> _Task item_
Would you please copy each line of the listing that mentions "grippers"?

Segment Open

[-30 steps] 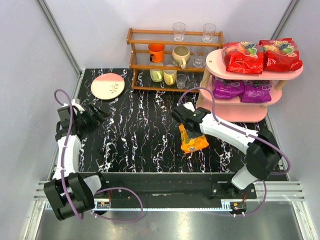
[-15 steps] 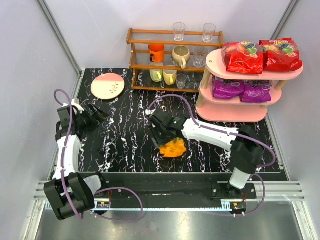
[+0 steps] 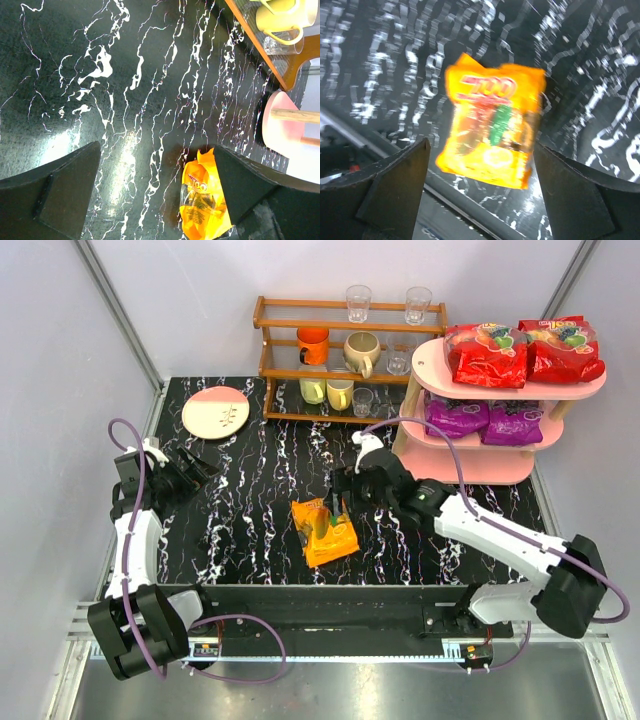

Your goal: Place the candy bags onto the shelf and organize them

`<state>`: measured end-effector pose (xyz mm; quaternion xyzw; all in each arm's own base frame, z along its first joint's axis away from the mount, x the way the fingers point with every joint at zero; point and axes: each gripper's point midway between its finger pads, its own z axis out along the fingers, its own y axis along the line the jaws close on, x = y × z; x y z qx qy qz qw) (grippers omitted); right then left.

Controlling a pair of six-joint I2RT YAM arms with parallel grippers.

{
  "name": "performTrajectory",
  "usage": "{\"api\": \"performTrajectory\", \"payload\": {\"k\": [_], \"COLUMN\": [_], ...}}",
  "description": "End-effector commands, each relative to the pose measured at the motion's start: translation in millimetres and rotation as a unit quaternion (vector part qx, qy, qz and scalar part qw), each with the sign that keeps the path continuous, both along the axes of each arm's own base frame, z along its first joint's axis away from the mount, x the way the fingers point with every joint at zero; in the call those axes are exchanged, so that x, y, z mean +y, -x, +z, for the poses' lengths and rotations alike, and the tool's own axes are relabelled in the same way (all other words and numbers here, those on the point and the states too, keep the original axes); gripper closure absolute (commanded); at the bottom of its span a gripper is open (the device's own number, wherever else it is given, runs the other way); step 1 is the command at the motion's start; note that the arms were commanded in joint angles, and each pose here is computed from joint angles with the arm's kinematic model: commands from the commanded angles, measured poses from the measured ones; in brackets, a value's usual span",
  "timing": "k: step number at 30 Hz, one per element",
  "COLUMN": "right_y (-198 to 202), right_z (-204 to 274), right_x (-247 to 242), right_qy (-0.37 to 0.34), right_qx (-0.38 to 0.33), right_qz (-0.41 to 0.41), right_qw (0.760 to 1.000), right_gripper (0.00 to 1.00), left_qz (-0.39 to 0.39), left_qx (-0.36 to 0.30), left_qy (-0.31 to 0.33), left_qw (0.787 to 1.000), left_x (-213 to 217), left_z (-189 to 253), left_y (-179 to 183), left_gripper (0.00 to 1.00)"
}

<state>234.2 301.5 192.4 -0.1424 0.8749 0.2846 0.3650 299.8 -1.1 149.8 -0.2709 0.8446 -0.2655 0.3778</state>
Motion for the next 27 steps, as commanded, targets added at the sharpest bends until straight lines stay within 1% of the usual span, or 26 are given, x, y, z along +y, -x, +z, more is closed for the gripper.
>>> {"api": "performTrajectory", "payload": {"k": [1,2,5,6,9,11,12,13,16,17,18,19,20,21,22,23,24,25,27], "right_y": [-2.2,0.7,-1.0,-1.5,-0.3,6.0,7.4,10.0,13.3,17.5,18.9,19.3,20.2,20.4,16.9,18.0,15.7,8.5,10.2], "right_z": [-61.9,-66.3,-81.1,-89.2,-101.9,-110.8,-112.3,-116.2,-110.2,-107.1,-108.0,-107.2,-107.5,-107.1,-107.1,-104.7,-103.0,-103.1,-98.9], "right_x": [-28.6,-25.1,-22.1,-21.9,-20.9,-16.6,-13.9,-13.7,-1.4,3.5,4.0,4.1,2.4,0.4,-3.4,-10.4,-15.5,-24.5,-34.6], "right_qy": [0.058,0.037,-0.026,-0.038,-0.044,-0.044,-0.051,-0.052,-0.098,-0.119,-0.124,-0.126,-0.121,-0.118,-0.111,-0.103,-0.097,-0.089,-0.084], "right_qx": [0.059,0.079,0.102,0.1,0.111,0.134,0.137,0.145,0.139,0.142,0.148,0.15,0.153,0.153,0.145,0.142,0.135,0.125,0.115], "right_qz": [-0.053,-0.037,-0.028,-0.027,-0.026,-0.013,-0.008,-0.005,0.021,0.034,0.036,0.038,0.038,0.036,0.022,0.009,-0.005,-0.036,-0.054], "right_qw": [0.995,0.995,0.994,0.994,0.992,0.99,0.989,0.988,0.985,0.982,0.981,0.98,0.98,0.981,0.983,0.984,0.986,0.988,0.988], "right_gripper": [0.06,0.05,0.02,0.02,0.02,0.02,0.04,0.07,0.14,0.27,0.36,0.47,0.74,0.84,0.92,0.99,1.0,1.0,1.0], "left_qz": [0.0,-0.001,0.0,-0.003,-0.006,0.005,0.007,0.006,-0.003,0.006,-0.016,-0.012,-0.018,-0.058,-0.055,-0.064,-0.094,-0.09,-0.101], "left_qx": [-0.024,-0.024,-0.023,-0.023,-0.049,-0.072,-0.081,-0.089,-0.112,-0.112,-0.114,-0.114,-0.11,-0.109,-0.102,-0.099,-0.093,-0.095,-0.087], "left_qy": [0.001,0.0,0.001,0.0,-0.016,-0.033,-0.032,-0.032,-0.037,-0.039,-0.039,-0.047,-0.042,-0.039,-0.051,-0.045,-0.043,-0.044,-0.018], "left_qw": [1.0,1.0,1.0,1.0,0.999,0.997,0.996,0.996,0.993,0.993,0.993,0.992,0.993,0.992,0.992,0.992,0.99,0.99,0.991], "left_x": [2.8,2.6,3.0,2.2,2.9,5.5,4.5,2.6,-9.2,-10.7,-27.3,-31.8,-42.3,-72.4,-79.9,-93.4,-115.6,-119.0,-135.8], "left_z": [9.2,8.7,8.7,8.6,20.4,32.6,38.3,44.7,65.7,68.2,70.9,72.7,72.0,71.6,67.2,66.3,59.2,59.0,48.5], "left_y": [-8.4,-8.5,-8.5,-7.5,-6.8,-3.8,-3.0,-2.9,1.1,0.8,1.7,0.5,0.3,5.4,4.8,8.0,17.4,21.0,35.9], "left_gripper": [0.01,0.01,0.01,0.01,0.01,0.01,0.01,0.01,0.01,0.01,0.01,0.01,0.01,0.01,0.01,0.01,0.01,0.01,0.01]}}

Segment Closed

> _Final answer_
`<state>`: measured end-effector pose (xyz mm; quaternion xyzw; all in each arm's own base frame, z along its first joint's axis away from the mount, x the way the fingers point with every joint at zero; point and axes: each gripper's point midway between its finger pads, its own z axis out along the fingers, its own y axis along the line the jaws close on, x = y × z; x y z qx qy qz qw) (grippers omitted); right then left.
Controlling a pair of six-joint I2RT YAM arms with parallel grippers.

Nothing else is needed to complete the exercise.